Dans les hautes latitudes, on se dirige vers une diminution de la variabilité, particulièrement prononcée dans les régions où la glace de mer fond parce que l’océan exposé présente une capacité calorifique beaucoup plus grande. Cela conduit à des anomalies plus persistantes mais atténuées. En d’autres termes, l’écart-type diminue. Les réductions de l’écart-type dans les latitudes moyennes ne sont pas directement liées à la perte de glace de mer arctique.
En dehors des tropiques, la variabilité de la température devrait diminuer en moyenne en raison d’un gradient de température méridional réduit et de la perte de glace de mer.

Evolution de l’écart-type pour les anomalies de température mensuelles jusqu’à la fin du 21ème siècle.(A) Été boréal [juin, juillet et août (JJA)], (B) été austral [décembre, janvier et février (DJF)] et (C) toute l’année, moyenne sur 37 modèles climatiques. Dans les zones hachurées, au moins 30 des 37 modèles s’accordent sur le signe du changement de 1850 à 2100. Source : Bathiany et al. 2018 (Science Advances).
La diminution la plus importante de l’Arctique se produit en automne (septembre, octobre et novembre), la saison où la perte de glace de mer est la plus importante jusqu’en 2100. La diminution des latitudes moyennes est la plus prononcée en hiver (décembre-janvier-février) saison où l’amplification arctique est la plus importante.
Cette amplification du réchauffement moyen des hautes latitudes septentrionales conduit à un gradient de température méridional réduit.

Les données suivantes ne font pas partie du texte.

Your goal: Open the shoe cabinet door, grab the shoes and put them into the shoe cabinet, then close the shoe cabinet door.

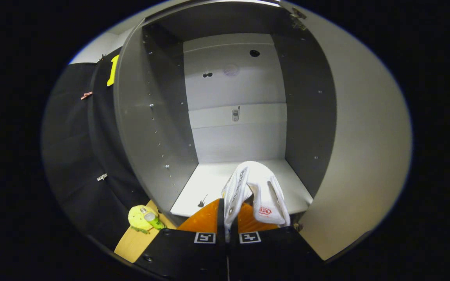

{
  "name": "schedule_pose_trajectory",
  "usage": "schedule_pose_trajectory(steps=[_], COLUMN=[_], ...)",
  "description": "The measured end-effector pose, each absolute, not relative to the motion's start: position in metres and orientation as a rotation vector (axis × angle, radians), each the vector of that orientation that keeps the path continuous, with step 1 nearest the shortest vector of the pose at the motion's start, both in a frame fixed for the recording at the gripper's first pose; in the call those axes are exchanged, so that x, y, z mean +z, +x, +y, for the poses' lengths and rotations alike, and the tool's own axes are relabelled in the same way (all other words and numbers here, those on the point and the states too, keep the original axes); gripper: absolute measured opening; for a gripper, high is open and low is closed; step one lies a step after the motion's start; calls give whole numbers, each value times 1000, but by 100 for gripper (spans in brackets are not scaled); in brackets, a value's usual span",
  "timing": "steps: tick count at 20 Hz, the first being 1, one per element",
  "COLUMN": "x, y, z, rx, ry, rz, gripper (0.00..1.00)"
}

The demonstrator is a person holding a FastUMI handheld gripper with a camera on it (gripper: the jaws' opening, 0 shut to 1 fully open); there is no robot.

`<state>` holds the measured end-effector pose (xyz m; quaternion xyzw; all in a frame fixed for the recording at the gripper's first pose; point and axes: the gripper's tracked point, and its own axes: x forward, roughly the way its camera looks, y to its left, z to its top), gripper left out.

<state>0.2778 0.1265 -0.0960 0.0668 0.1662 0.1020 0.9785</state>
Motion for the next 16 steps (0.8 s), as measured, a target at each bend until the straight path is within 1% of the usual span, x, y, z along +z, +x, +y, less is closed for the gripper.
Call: schedule_pose_trajectory(steps=[3, 9, 16], x=[-107, -157, -191], y=[324, 405, 447], z=[135, 144, 165], rx=[200, 169, 165], ry=[86, 39, -54], rz=[352, 444, 484], gripper=[7, 7, 7])
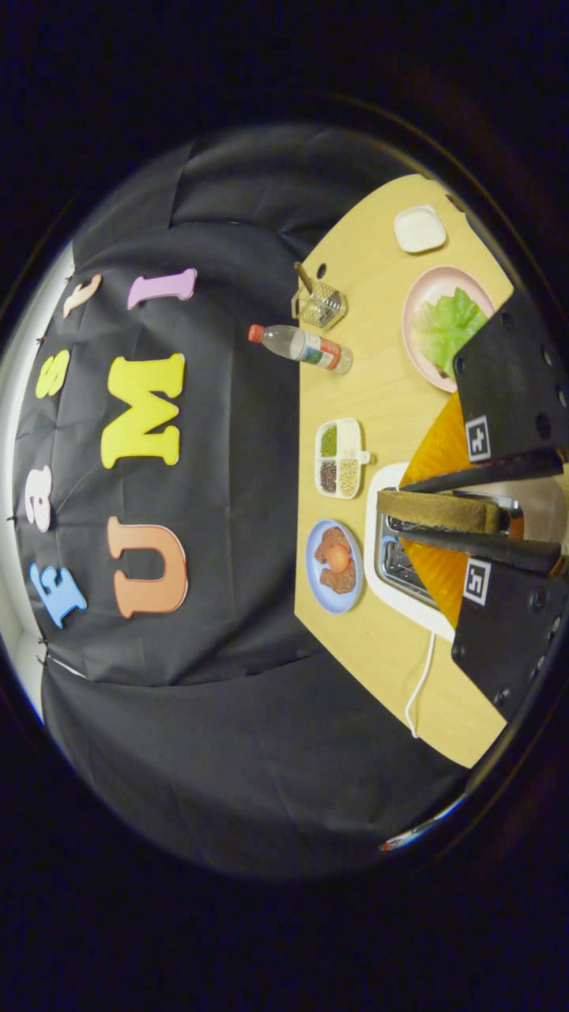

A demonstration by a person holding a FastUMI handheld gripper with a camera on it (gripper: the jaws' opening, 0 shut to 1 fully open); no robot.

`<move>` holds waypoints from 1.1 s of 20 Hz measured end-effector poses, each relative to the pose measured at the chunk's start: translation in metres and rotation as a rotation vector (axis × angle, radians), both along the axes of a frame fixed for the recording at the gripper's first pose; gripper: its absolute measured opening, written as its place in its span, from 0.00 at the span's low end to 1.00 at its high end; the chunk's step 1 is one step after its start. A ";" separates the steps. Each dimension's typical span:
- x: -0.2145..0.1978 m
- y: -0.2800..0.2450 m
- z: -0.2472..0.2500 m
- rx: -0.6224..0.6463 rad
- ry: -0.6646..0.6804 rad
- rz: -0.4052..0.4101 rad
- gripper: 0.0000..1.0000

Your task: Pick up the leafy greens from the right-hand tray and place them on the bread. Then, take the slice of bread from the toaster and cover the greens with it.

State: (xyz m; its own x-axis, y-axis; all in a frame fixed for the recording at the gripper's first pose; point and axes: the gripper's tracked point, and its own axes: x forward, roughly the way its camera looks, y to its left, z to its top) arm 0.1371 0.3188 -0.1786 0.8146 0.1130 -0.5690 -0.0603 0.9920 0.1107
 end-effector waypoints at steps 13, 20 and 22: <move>-0.016 0.004 0.085 0.007 -0.117 0.058 0.15; -0.025 -0.035 0.133 0.066 -0.196 0.030 0.15; -0.027 -0.055 0.136 0.078 -0.200 0.010 0.15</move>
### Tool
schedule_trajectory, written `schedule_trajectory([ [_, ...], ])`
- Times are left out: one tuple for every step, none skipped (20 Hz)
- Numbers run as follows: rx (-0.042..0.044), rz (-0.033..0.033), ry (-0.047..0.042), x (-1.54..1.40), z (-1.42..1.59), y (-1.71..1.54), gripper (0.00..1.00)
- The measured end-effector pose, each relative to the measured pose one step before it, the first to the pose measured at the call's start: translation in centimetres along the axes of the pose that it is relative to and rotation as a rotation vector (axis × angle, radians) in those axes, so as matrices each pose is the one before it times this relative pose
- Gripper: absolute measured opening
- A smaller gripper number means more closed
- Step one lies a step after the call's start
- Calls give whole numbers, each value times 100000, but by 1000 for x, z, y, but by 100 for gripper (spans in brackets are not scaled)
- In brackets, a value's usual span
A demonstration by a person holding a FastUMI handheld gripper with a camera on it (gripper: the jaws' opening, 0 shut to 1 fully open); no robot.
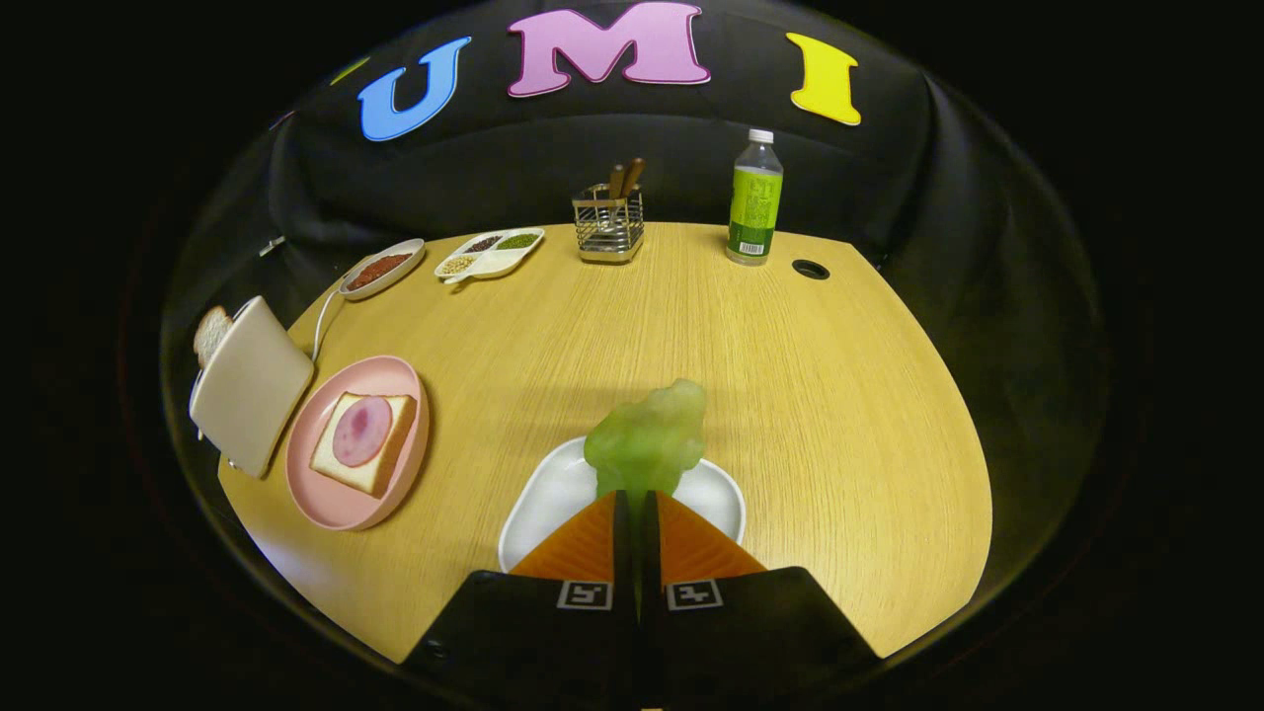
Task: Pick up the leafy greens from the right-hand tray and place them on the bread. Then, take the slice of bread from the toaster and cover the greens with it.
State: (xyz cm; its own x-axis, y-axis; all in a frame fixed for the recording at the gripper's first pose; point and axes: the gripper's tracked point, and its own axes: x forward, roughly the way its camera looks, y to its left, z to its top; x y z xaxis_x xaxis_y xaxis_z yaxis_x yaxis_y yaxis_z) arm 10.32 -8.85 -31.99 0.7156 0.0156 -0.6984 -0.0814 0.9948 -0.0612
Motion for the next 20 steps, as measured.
schedule_trajectory([
  [630,87,-682,-699,601,283,5],
  [313,438,-779,-722,647,422,5],
  [79,533,-1125,-763,718,467,5],
  [-284,407,-1123,-759,703,448,5],
  [-142,362,-1263,-753,654,490,5],
  [-168,352,-1691,-801,802,617,5],
  [12,794,-812,-614,541,737,5],
  [245,870,-730,-746,576,821,5],
  [-157,1081,-639,-556,494,912,5],
  [-425,737,-740,-456,514,867,5],
  [-716,686,-700,-386,513,861,5],
  [-657,942,-448,-312,477,1045,5],
  [-495,938,-569,-232,293,1053,5],
  [-430,1099,-333,-207,419,1160,5],
  [-140,822,-626,-70,330,1057,5],
  [183,363,-348,-40,214,1081,5],
  [66,483,-156,245,146,1026,5],
  [-126,6,-179,252,48,970,5],
  [103,670,-67,307,-15,1017,5],
  [22,1075,572,498,-167,1116,5],
])
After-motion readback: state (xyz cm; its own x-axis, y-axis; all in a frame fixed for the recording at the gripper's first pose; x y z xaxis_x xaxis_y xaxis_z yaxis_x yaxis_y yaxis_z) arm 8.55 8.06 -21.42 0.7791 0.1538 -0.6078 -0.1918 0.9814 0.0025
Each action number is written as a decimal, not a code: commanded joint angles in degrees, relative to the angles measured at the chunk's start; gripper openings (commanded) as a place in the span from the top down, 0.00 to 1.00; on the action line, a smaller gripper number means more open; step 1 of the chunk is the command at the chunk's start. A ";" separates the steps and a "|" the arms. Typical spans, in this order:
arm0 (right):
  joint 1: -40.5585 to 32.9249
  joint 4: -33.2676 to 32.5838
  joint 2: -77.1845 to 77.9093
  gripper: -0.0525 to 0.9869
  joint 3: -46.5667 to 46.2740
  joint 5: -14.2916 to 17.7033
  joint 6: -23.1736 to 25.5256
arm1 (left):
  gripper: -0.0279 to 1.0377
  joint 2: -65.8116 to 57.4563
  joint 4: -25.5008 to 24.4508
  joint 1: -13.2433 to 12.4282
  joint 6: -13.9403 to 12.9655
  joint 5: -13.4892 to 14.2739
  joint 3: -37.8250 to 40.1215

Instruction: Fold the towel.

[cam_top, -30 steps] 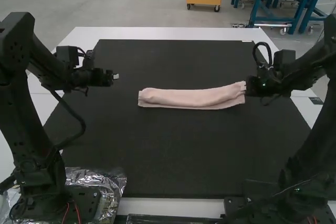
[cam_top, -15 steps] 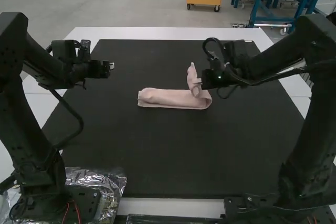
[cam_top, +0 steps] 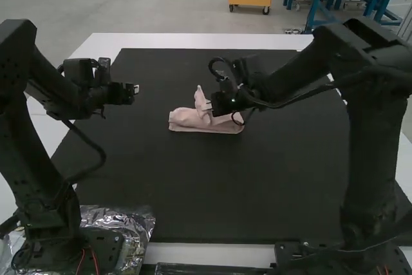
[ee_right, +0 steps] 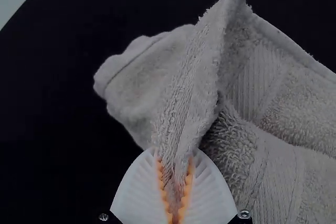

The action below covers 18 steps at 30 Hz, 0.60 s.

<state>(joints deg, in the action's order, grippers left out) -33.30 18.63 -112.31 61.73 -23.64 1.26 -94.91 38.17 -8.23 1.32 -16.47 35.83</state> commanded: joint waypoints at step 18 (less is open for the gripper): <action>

Si l’on suppose que les régimes de vent typiques ne changent pas, alors l’air entrant du Nord ou du Sud se distingue moins lorsque le gradient de température faiblit, conduisant à de plus petites anomalies de température locale.
On verrait donc une diminution de la variabilité de la température induite par l’advection. Certains scientifiques comme Jennifer Francis, de l’université Rutgers, pensent au contraire que l’amplification arctique est susceptible de modifier le comportement du jet stream, favorisant les vagues de froid ou de chaleur selon les saisons. Les modèles CMIP5 n’appuient cependant pas cette hypothèse alternative selon laquelle l’amplification arctique entraîne une augmentation des méandres des vents d’ouest aux latitudes moyennes.
Un autre chercheur, James Screen, a montré dans une précédente étude que même si la circulation atmosphérique est perturbée par la diminution de la banquise, l’advection d’un air plus chaud réduira l’impact des vagues de froid. Cette hypothèse est confirmée par les modèles climatiques.
Le professeur Patrick T. Brown a commenté la nouvelle étude de Sebastian Bathiany sur Twitter. Il avait lui même dirigé une étude sur le thème de la variabilité climatique à l’échelle décennale en 2017. Sur une carte publiée par Patrick T. Brown, on peut constater ci-dessous que les résultats sont assez similaires à ceux obtenus par Sebastian Bathiany :

Evolution de la variabilité en réponse à un doublement de la concentration de CO2. Source : Twitter/Brown et al. (Nature Climate Change).
Cependant, les phénomènes de blocage observés lorsque le jet stream a une composante nord-sud prononcée, sont encore mal simulés par de nombreux modèles. Il est donc possible qu’une influence de l’Arctique sur les latitudes moyennes devienne plus apparente à mesure que les modèles s’améliorent.